Ionisations : s’ajoute aux autres effets dans le cas de radiation de haute énergie (radiations ionisantes.) Rayonnements électromagnétiques UV C, X, Gamma. Rayonnements corpusculaires Alpha (très ionisants mais peu pénétrants), Bêta ou électrons, Neutrons (ionisation indirecte par collisions atomiques.) Ionisation : perte ou gain d’un électron par un atome. Aboutit à plusieurs types d’effets sur les molécules biologiques : effet direct par ionisation de molécules dont réactivité chimique augmente, effet indirect dépendant de la radiolyse de l’eau et de l’os (formation de radicaux libres et de peroxydes.)
Lésions provoquées par les radiations ionisantes
Modifications moléculaires produites par radiations ionisantes responsables de lésions des structures à l’échelle cellulaire, tissulaire, organes ou organisme.

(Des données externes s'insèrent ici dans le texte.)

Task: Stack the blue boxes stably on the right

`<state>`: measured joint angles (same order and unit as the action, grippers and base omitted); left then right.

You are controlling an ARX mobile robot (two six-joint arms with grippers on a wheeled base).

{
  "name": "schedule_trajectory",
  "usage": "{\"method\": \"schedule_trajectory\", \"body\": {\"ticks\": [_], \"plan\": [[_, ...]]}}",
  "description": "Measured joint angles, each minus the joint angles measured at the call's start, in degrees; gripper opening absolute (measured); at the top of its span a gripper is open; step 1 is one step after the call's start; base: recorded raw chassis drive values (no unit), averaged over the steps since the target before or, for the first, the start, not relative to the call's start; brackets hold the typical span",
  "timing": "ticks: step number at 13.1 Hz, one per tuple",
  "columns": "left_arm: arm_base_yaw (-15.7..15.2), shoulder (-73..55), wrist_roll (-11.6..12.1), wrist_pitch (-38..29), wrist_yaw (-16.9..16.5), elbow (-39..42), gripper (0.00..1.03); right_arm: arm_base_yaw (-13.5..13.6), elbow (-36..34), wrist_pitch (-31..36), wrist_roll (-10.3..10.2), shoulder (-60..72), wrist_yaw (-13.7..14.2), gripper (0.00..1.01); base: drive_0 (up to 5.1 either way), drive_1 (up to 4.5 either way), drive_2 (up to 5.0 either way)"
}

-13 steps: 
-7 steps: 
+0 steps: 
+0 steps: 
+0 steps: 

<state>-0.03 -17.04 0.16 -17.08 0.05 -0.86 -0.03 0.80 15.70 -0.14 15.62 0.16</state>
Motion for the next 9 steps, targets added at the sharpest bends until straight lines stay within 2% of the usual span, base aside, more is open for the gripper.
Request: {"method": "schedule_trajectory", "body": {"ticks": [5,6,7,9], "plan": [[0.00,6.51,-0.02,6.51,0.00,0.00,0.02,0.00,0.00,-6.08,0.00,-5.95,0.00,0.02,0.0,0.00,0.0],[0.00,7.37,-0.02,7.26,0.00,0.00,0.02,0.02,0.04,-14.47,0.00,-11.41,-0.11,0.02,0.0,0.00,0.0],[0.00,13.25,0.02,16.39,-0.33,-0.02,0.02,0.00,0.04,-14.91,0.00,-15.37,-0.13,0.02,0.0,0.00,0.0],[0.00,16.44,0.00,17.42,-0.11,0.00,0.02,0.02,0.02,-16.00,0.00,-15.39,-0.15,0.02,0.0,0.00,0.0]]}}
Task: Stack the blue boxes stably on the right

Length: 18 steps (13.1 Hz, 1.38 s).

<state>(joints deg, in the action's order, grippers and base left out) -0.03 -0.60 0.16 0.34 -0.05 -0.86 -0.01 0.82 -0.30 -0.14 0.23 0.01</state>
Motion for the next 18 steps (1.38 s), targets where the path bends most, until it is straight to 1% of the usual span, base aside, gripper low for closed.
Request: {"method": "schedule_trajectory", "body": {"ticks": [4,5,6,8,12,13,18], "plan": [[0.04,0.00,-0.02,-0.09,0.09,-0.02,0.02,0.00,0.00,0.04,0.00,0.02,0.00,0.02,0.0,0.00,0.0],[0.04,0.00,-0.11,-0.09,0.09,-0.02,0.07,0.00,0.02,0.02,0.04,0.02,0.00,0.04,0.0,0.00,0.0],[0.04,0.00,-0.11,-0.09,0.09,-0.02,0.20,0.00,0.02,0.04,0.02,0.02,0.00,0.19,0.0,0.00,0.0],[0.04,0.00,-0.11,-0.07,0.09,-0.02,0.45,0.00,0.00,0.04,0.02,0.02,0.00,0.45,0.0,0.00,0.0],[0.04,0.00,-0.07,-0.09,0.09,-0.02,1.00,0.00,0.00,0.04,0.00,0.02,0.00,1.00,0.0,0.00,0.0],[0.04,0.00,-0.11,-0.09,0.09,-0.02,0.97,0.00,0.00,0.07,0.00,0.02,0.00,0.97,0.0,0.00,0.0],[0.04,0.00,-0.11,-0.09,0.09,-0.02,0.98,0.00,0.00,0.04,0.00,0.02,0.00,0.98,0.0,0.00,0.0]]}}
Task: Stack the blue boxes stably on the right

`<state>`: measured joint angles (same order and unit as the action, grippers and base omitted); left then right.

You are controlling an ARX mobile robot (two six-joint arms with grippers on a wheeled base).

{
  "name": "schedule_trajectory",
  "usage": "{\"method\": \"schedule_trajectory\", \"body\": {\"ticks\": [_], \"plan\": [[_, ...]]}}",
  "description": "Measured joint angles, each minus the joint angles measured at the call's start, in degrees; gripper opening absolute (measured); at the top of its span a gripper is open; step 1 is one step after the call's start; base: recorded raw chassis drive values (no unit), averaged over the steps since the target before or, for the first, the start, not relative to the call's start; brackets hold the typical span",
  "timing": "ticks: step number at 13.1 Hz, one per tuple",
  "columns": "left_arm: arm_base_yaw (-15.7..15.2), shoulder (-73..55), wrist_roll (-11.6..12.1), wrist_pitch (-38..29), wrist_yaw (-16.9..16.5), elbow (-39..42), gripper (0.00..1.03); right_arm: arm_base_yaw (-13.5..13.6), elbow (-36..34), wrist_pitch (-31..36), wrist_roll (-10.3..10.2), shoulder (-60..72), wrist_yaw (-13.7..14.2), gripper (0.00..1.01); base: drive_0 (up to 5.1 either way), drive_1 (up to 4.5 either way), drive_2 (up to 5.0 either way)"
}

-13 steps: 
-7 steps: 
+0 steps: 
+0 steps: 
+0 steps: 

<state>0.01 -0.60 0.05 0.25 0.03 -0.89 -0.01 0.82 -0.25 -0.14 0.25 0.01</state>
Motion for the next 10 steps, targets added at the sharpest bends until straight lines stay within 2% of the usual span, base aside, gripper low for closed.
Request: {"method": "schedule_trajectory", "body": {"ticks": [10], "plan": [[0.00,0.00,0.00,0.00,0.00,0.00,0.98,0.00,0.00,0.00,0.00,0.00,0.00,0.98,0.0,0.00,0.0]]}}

Echelle cellulaire :Modifications des systèmes enzymatiques. En particulier, transformation des groupes SH en fonctions disulfures inactives. Modification des cellules. Perméabilité altérée. Lésions des acides nucléiques. ARN (++ ARN d’où entrave des synthèses protidiques.) Surtout ADN chromosomique : altérations des bases et cassures ou altérations des liaisons entre les chaïnes.
Les radiations ionisantes entraïnent des effets nécrosants, aplasiants, mutagènes et cancérigène sur les cellules.
La mort cellulaire intervient surtout à l’occasion des mitoses qui suivent l’irradiation (mort différée, stérilisation cellulaire) : avortement des mitoses ou mitoses retardées (allongement de G2.) Ces effets concernent les cellules en cycle avec radiosensibilité plus importante des tissus à renouvellement rapide (en particulier cancéreux) et l’apparition de radiolésion dans circonstances qui nécessitent réparation tissulaire (les tissus irradiés cicatrisent mal.)
En cas de doses plus importantes : la mort cellulaire peut survenir en phase intermitotique. Lymphocytes, ovocytes, spermatogonie. Populations statocytiques (neurones, cellules musculaires striées) ou en G0 (hépatocytes.) Il se produit un gonflement cellulaire avec hyperhydratation du cytoplasme et du noyau avec distension du réticulum endoplasmique et mitoses (altérations des membranes.)
Effets mutagènes et cancérigènes (erreurs de réparation des bases et recombinaisons génétiques coupures des chaïnes d’ADN).
Cancers
Manifestations tissulaires dystrophiques des radiolésions tardives (lésions vasculaires, hypoplasie, fibrose dystrophique du conjonctif.) Effets mutagènes malgré les systèmes enzymatiques de réparation de l’ADN.
Echelle tissulaire : L’irradiation entraïne des altérations cellulaires et des modifications vasculaires et des altérations du conjonctif.
Lésions vasculaires : Lésions précoces avec altérations des cellules endothéliales, vasodilatation avec exsudation oedémateuse, infiltration fibrinoïde des parois vasculaires et thromboses. Lésions tardives dans les artérioles et veinules : sclérose pariétale sténosante, infiltration xanthomateuse de l’endartère (endartérite lipidique.) Ectasies capillaires et fibrose pariétales, ce qui aboutit à une irrigation insuffisante des tissus.
Lésions du conjonctif : Atteinte des cellules conjonctives, altérations des fibres et de la substance fondamentale et modifications vasculaires
Lésions précoces avec infiltration oedémateuse, exsudation de protéines plasmatiques (oedème lésionnel). Lésions tardives avec fibrose hypertrophique collagène et élastique, parfois atrophie collagène et élastique.
Lésions parenchymateuses : Atteintes cellulaires et insuffisance circulatoire avec fibrose, hypoplasie et aplasie. Revêtements : ulcérations (torpides mauvaise régénération épithéliale, sclérose et insuffisance circulatoire.
Globalement : les radiolésions précoces sont oedémateuses, congestives ou hémorragiques, les radiolésions tardives se présentent sous forme de fibrose dystrophique et lésions ischémiques.
 
(5) Noffsinger A, Maru N, Gilinsky N. Gastrointestinal diseases. First series ed. Washington : American registry of pathology, ARmed Forces institute of pathology, 2007.